The Gate 3 entrance on the west side of the stadium is most iconic, with a large “bridge” resembling the Eads Bridge arching over the entrance.  Outside this entrance also stands a bronze statue of Cardinals legend Stan “The Man” Musial.  Other Cardinals statues that previously surrounded Busch Memorial Stadium are now displayed at the corner of Clark and Eighth streets, outside the Cardinals’ team store.  The exterior contains historical plaques of Cardinals logos, the STL insignia and a Busch Stadium logo behind home plate.

The planned Ballpark Village residential and entertainment complex was to be built on the site of the former Busch Memorial Stadium across the street from the new ballpark.  Plans have not materialized and the Cardinals in March 2009 decided to temporarily use the land for parking and a softball field.

You might guess that Budweiser holds the beer contract for the stadium as one would expect, but most recently the smaller Saint Louis Brewery has been making inroads, selling Schlafly beer in bottles at a growing number of concession stands.  Tickets for five all-inclusive areas are sold on a single game basis, with amenities running the gamut from the ritzy Champions Club (offering a multiple-course buffet, plasma televisions, a chance to get on television or radio as a broadcast booth is located inside the club, and a full bar) to the more family-oriented Scoreboard Patio (with table seating for four in center field and a more traditional selection of food).  Cardinal management also allows outside food and drink (including soft-sided drink coolers); as a result, it is not uncommon to see vendors selling discounted bags of peanuts and bottles of soda and water, or even scalpers including a box of Cracker Jack with tickets.

One of the more welcome developments in the new stadium is the expansion of the food options.  Of course the standard baseball staples are still around – hot dogs, brats, nachos, pretzels, soda and beer, but you’ll also find garlic fries, St. Louis seasoned fries, chili cheese fries, nachos supreme, stuffed cream cheese nachos, stuffed chicken nachos, margaritas, asian stir fry, BBQ pulled pork sandwiches, turkey legs, grilled chicken sandwiches, cheeseburger sliders, pizza, toasted ravioli, tacos, super burritos, beef or chicken quesadillas, and beef brisket.

The St.

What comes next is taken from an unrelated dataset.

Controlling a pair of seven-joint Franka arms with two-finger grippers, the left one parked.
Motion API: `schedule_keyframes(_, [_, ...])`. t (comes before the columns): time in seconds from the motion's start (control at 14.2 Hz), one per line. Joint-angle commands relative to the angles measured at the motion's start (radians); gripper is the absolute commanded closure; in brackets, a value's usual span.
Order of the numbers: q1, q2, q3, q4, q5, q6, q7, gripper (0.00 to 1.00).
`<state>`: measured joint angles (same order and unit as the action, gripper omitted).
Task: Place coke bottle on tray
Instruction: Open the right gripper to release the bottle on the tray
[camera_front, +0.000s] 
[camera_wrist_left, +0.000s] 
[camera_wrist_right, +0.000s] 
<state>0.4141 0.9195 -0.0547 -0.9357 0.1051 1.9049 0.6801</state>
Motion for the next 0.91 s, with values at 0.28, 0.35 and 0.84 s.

Louis Cardinals are greening their operations, from recycling and waste reduction to energy efficiency and the use of recycled materials.

The Cardinals began the “4 A Greener Game Program” at Busch Stadium in the 2008 season in collaboration with StLouisGreen.com and its volunteers. What began as a two month pilot program grew into a volunteer program that spanned the entire 2009 baseball season and averaged 20 volunteers at each game.

Since its inception, the program has diverted over 540 tons of recycling and over 280 tons of yard waste from the stadium trash disposal and local landfills. The program’s success can be partially credited to 550 conveniently placed recycling bins around the stadium, making it easy for fans to recycle when they come to a baseball game. Success is also due in large part to volunteers who collect recyclables during games, and the maintenance staff who separate additional recyclables from the trash after a game.